--- Provided data Enclosed Below ---
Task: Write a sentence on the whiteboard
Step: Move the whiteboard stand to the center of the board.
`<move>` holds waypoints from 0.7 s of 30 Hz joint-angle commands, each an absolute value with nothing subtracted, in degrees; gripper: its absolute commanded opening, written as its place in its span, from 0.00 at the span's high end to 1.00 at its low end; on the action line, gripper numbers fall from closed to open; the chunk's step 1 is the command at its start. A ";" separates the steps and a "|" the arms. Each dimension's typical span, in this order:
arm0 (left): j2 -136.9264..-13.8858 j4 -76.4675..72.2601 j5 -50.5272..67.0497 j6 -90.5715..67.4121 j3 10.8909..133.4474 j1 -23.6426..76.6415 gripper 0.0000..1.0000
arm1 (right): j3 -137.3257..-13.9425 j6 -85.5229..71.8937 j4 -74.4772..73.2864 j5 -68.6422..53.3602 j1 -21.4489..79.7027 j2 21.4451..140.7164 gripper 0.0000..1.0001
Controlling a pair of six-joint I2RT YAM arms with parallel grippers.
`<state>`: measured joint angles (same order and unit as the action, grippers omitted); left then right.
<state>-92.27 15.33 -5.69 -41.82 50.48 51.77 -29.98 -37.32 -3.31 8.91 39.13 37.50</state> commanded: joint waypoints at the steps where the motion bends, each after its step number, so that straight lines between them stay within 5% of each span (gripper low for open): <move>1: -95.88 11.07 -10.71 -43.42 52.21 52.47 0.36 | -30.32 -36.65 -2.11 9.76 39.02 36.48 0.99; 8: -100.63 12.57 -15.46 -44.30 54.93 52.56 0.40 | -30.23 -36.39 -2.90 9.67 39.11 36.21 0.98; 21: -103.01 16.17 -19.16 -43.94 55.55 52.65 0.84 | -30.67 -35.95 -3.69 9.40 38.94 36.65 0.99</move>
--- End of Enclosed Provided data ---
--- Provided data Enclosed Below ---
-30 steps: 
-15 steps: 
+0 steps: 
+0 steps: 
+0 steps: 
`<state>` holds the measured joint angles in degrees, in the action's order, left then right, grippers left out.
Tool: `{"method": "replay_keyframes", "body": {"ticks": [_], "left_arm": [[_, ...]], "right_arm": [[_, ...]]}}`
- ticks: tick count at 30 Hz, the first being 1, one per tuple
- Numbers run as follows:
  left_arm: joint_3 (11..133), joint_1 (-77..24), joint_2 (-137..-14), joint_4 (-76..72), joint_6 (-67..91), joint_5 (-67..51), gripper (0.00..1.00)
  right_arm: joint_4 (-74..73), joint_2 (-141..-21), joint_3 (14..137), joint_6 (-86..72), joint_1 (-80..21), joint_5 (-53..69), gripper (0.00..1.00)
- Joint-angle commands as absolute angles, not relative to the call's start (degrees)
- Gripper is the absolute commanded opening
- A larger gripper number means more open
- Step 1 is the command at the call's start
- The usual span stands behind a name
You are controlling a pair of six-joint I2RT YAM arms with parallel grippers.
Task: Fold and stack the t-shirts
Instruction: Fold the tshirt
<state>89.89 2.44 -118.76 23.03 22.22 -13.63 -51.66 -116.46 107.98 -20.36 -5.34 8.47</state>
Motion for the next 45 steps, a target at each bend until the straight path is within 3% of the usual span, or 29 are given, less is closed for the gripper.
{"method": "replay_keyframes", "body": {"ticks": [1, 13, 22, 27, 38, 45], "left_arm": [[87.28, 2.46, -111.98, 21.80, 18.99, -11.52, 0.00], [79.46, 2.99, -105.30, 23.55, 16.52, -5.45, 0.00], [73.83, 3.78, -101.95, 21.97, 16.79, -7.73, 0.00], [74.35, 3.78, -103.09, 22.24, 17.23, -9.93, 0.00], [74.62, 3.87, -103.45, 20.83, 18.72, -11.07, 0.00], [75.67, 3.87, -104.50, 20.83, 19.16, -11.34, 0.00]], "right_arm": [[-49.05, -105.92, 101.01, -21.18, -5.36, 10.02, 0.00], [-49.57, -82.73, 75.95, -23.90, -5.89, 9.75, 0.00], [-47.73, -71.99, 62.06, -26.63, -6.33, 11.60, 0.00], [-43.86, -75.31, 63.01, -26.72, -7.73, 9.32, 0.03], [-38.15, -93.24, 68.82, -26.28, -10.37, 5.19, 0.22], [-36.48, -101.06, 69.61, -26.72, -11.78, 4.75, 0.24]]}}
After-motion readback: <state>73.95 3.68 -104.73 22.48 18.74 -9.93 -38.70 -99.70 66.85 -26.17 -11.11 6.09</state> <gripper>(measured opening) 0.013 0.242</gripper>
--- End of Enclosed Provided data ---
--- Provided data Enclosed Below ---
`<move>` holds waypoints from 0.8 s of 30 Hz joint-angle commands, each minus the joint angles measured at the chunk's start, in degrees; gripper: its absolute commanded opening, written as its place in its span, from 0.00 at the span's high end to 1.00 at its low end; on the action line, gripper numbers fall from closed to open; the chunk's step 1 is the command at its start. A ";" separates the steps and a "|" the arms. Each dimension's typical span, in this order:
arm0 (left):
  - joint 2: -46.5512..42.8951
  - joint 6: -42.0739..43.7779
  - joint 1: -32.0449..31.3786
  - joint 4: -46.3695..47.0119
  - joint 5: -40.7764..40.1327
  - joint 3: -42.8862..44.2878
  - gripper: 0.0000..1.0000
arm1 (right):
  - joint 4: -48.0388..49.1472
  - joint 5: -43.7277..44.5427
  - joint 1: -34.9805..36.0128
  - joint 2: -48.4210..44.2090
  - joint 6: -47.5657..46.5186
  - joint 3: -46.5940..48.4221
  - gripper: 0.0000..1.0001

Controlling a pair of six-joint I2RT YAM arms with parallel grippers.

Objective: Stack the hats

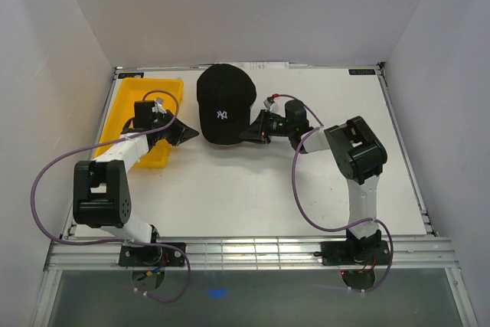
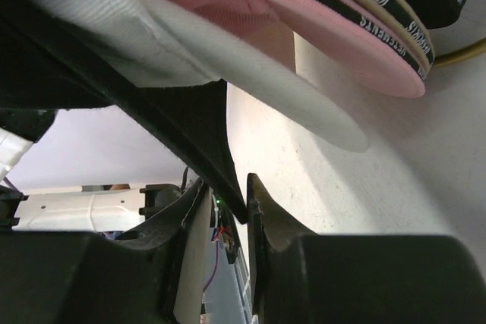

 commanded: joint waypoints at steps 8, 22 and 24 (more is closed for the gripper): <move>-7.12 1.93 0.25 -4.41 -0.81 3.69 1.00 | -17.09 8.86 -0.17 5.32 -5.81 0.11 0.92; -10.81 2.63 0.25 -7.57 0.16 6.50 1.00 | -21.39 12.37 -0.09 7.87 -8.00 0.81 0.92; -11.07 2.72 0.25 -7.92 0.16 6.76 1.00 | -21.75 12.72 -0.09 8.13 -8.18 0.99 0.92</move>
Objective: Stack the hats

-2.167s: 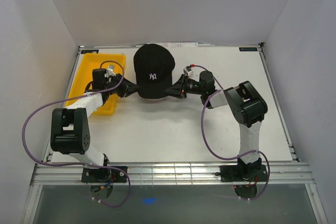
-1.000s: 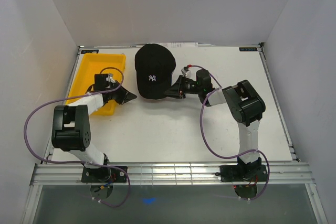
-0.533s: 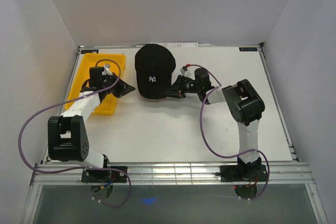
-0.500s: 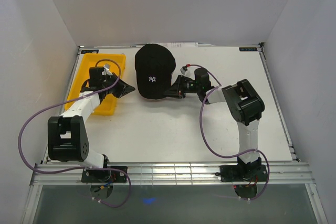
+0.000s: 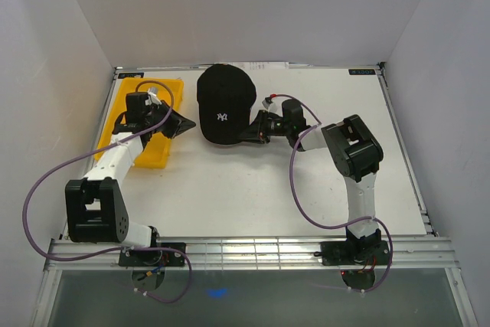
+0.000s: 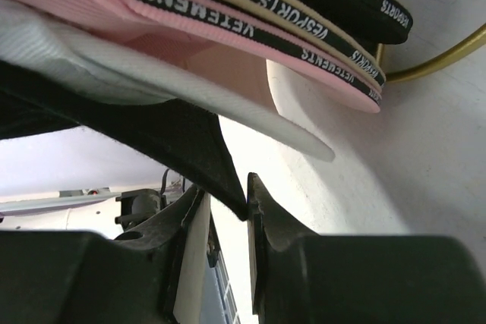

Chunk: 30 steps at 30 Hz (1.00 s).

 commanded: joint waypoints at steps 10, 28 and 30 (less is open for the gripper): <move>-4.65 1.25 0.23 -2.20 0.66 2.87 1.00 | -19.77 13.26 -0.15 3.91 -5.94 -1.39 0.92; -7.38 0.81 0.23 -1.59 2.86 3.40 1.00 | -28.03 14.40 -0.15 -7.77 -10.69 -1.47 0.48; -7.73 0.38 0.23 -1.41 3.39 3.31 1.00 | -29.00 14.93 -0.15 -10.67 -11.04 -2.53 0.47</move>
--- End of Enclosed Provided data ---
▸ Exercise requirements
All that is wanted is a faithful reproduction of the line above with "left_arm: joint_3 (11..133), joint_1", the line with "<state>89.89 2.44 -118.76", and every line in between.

▸ Worked solution
  left_arm: joint_3 (11..133), joint_1 (-77..24), joint_2 (-137..-14), joint_4 (-76..72), joint_6 (-67..91), joint_5 (-67..51), gripper (0.00..1.00)
  right_arm: joint_4 (-74..73), joint_2 (-141..-21), joint_3 (14..137), joint_6 (-86..72), joint_1 (-80..21), joint_5 (-53..69), gripper (0.00..1.00)
- Joint-angle commands as absolute angles, not relative to the call's start (degrees)
- Gripper is the absolute commanded opening
- A larger gripper number means more open
- Step 1 is the command at the call's start
- The usual span stands behind a name
You are controlling a pair of six-joint I2RT YAM arms with parallel grippers.
Task: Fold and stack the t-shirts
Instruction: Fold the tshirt
<state>89.89 2.44 -118.76 23.03 22.22 -13.63 -51.66 -116.46 107.98 -20.36 -5.34 8.47</state>

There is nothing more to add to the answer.